Reviewed by Ian Lipke
The substance of Brad McKay’s book is all there in the title. This is a book about fake medicine, about misunderstood ideas about wellness, and the criminals who play on our concerns about our health in the interest of lightening our wallets. McKay’s views are clear, almost black and white, for which he will no doubt draw criticism.
The justification for writing the book currently is evident in the following excerpts from the opening pages:
The COVID-19 pandemic has taught humanity the devastating impact the spread of misinformation can have on our health…we as a society still haven’t discovered a sure-fire way to sift fact from fiction…’You can have alternative music, alternative fashion, alternative ideas. You can’t have alternative facts’ (Josh Thomas, Please Like Me).
McKay has a point of view and is consistent in promoting it. He says that he understands the lure of alternatives to modern medicine (5), but his condemnation is so forceful that I wonder if he really does. He leads off with a long story from his youth which sets the scene for the chapters that follow. While his arguments are always concise and focused, his initial chapters draw attention to idiopathic diseases that fail to follow the obvious cause and effect model, and Dr Google, who seems to wear the crown of misrepresentation. Before getting down to ‘tin-tacks’, the author explains what suckers we are for a classic fairy tale and details the fraudulent behaviour of one Belle Gibson.
It struck me that McKay seems to be padding-out his text in the first fifty pages. He is an experienced broadcaster, interviewer, and public commentator, and would find no difficulty at all with writing around a subject. After all, in the book so far, he has written nothing original, pleasant though the writing has been. Chapter 5 heralds a change in focus. The new chapter identifies and discusses the ‘influencers’ on our behaviours. Chief among these are the slick and sophisticated women and men who often make outrageous but profitable claims about a product or service. He instances Sarah Stevenson, who, employing social media to its fullest, claimed to have reversed her cervical dysplasia (54).
McKay next tackles traditional Chinese medicine. To say he is not a devotee of rhino horn and pangolin scales, herbal combinations, acupuncture (meridian lines do not exist!), moxibustion and cupping, is the supreme understatement. He is not quite as damning of Taichi and Qigong. “But we need to think rationally – all medical treatments need to be based in science and evidence. Facts don’t care about tradition” (87).

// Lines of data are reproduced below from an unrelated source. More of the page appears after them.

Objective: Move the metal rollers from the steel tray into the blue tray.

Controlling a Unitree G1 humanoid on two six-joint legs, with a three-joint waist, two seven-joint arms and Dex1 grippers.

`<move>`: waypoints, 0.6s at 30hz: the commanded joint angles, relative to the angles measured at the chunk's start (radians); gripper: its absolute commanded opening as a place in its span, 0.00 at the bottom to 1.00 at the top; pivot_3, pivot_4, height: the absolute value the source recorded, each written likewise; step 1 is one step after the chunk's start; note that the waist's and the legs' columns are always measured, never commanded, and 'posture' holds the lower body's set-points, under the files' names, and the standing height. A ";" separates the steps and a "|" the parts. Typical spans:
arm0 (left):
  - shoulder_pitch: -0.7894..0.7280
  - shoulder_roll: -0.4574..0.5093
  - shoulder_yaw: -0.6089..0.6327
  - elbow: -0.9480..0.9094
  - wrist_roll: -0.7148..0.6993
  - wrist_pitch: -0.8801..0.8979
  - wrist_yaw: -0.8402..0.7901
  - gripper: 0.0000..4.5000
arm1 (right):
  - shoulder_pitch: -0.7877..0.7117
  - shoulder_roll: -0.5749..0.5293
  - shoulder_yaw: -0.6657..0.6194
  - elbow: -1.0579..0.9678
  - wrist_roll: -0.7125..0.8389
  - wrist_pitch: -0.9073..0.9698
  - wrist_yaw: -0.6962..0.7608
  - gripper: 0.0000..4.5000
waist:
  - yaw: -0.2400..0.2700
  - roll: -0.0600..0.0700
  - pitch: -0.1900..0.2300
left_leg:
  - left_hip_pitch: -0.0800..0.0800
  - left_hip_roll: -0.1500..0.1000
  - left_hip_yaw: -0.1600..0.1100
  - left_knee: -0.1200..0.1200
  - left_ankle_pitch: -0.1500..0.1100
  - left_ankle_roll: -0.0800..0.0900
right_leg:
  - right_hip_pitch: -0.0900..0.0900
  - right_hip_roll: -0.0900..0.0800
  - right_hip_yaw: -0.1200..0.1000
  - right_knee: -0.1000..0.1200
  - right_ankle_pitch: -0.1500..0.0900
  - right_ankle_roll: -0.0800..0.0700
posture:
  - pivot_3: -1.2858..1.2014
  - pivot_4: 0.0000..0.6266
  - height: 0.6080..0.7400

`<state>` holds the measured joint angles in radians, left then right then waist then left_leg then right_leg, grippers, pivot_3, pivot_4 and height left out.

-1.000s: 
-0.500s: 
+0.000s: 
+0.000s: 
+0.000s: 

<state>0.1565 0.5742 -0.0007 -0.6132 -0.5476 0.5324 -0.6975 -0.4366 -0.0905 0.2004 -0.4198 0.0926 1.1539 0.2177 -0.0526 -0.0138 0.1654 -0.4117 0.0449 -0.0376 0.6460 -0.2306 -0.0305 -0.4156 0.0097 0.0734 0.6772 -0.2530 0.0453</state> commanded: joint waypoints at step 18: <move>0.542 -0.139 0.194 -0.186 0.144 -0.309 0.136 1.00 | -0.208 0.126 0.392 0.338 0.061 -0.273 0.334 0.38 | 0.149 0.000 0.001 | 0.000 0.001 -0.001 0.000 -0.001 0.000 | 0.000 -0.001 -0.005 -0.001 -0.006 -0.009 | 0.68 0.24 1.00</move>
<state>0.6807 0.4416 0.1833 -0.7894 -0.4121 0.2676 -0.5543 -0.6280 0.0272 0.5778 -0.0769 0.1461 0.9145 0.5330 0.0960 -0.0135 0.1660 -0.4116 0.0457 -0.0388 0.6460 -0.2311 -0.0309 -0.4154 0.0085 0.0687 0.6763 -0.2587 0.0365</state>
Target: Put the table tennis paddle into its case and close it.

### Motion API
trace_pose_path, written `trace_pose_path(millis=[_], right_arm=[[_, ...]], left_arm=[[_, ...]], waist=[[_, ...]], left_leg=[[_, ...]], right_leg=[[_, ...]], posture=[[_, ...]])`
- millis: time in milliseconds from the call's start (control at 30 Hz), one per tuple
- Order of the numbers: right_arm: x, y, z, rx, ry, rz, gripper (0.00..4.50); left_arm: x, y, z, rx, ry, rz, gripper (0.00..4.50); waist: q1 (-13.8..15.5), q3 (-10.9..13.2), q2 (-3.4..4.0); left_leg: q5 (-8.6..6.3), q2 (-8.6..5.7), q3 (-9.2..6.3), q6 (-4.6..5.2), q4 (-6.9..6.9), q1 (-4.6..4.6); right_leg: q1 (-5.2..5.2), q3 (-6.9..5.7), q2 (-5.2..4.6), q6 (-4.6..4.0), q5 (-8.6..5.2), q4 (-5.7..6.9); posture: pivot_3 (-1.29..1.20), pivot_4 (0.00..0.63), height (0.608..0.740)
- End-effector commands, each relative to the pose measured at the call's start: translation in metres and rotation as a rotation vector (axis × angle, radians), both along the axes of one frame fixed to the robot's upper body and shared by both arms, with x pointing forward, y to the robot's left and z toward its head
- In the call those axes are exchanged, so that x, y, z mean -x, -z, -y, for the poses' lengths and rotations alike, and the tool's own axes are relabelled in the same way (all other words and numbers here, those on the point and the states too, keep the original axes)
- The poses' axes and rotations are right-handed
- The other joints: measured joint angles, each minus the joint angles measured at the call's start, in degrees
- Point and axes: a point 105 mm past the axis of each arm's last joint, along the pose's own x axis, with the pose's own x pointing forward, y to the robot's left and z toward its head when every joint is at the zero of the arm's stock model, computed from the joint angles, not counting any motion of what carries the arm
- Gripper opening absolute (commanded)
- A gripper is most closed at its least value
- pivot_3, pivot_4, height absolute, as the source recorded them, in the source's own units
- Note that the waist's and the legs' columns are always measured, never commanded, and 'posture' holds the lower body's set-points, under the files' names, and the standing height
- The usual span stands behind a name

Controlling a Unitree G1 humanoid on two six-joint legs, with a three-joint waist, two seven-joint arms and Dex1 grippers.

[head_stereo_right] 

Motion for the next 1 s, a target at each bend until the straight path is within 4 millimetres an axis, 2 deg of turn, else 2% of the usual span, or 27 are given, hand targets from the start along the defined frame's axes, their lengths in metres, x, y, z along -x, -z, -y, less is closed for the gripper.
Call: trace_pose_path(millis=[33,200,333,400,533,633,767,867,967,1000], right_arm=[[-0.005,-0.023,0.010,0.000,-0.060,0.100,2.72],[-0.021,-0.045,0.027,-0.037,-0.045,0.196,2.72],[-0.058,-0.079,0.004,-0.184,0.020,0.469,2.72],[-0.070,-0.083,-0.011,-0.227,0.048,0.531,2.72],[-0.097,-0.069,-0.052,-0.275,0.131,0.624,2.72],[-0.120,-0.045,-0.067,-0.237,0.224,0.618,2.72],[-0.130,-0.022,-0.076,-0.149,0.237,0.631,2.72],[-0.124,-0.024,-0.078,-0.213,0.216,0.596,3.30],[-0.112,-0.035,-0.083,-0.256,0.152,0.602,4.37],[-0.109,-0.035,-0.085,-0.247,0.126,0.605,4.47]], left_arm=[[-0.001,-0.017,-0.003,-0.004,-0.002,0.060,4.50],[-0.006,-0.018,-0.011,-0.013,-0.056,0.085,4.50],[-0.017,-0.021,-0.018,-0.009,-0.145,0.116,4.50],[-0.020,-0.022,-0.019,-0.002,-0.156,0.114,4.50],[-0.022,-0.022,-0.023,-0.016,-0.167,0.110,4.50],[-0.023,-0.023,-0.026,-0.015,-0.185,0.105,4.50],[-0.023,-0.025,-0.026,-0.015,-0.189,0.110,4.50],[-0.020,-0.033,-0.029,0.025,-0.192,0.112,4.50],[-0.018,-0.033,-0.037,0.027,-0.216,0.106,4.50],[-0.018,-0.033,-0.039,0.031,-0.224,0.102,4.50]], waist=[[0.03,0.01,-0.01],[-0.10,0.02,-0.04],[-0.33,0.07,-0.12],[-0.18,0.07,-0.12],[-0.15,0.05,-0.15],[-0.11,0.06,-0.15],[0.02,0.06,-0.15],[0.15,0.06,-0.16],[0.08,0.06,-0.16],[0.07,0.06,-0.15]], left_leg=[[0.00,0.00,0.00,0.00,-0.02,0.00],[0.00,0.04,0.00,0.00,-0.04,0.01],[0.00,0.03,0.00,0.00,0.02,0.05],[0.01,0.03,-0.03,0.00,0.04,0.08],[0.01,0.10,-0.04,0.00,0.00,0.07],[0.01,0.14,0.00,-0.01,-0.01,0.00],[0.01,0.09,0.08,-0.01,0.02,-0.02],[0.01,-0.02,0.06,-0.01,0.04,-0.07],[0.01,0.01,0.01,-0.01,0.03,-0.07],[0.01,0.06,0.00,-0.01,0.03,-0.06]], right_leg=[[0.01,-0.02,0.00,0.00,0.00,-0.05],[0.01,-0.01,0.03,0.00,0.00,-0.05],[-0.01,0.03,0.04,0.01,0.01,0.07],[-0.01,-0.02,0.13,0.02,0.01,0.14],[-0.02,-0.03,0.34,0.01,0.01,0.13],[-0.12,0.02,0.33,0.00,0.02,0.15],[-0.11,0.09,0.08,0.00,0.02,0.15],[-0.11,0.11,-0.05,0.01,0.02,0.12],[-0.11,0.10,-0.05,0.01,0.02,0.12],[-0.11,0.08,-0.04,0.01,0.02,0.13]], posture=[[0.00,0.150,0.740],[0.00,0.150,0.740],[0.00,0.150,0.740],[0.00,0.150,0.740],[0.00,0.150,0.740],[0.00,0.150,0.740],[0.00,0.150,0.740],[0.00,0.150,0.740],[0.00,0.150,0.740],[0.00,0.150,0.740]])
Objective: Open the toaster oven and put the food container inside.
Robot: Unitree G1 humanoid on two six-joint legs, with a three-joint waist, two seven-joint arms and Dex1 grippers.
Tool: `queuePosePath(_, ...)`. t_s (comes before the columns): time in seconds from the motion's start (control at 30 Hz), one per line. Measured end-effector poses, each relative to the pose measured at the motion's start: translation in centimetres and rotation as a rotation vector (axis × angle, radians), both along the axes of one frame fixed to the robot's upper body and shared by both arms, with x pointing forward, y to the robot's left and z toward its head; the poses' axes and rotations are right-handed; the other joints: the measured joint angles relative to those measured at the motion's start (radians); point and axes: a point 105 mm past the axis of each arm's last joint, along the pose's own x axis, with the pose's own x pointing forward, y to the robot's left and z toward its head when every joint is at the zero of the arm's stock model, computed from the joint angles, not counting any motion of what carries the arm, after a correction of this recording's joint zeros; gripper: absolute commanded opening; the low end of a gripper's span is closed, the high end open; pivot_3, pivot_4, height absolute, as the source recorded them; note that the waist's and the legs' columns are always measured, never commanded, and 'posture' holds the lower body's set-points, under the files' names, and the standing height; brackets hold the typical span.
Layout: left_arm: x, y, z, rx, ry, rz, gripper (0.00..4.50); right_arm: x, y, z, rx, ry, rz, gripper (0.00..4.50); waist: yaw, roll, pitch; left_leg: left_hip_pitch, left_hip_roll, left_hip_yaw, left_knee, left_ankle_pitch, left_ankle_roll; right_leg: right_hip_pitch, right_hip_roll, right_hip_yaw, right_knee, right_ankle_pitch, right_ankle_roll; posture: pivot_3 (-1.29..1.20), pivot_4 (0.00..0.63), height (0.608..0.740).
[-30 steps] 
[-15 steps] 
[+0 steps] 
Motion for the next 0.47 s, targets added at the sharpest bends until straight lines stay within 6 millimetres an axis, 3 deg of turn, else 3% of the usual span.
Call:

There’ll surely not be a reader who has not grasped that McKay is a tried-and-true traditionalist. His comments on vitamins and other supplements are as one would expect, uncomplimentary. However, he reserves his most virulent attacks for ‘alternative medicine’. Labelling his chapter ‘quacks’ (in large, capital letters in case someone missed the point), he attacks naturopathy, applied kinesiology, iridology, traditional Chinese medicine, homeopathy, and acupuncture. “Therapies that have previously been debunked persevere as part of the curriculum of our highest educational facilities. It should be a national outrage” (114). Mc Kay is particularly critical of naturopathy. “I would have had more success talking to …[a] poodle” (143).
A chapter McKay provocatively calls Sexist Medicine contains a wide-ranging selection of discrete topics such as facials, non-toxic tampons, natural breast enlargements, and diets. A chapter immediately following deals with detoxes and cleansers, and the book concludes with the author’s opinions of anti-vaccine groups and what he calls the COVID-19 conspiracy. It does not take a Rhodes scholar to work out McKay’s position on each of these topics.
This is a book composed of stimulating material. Highly recommended.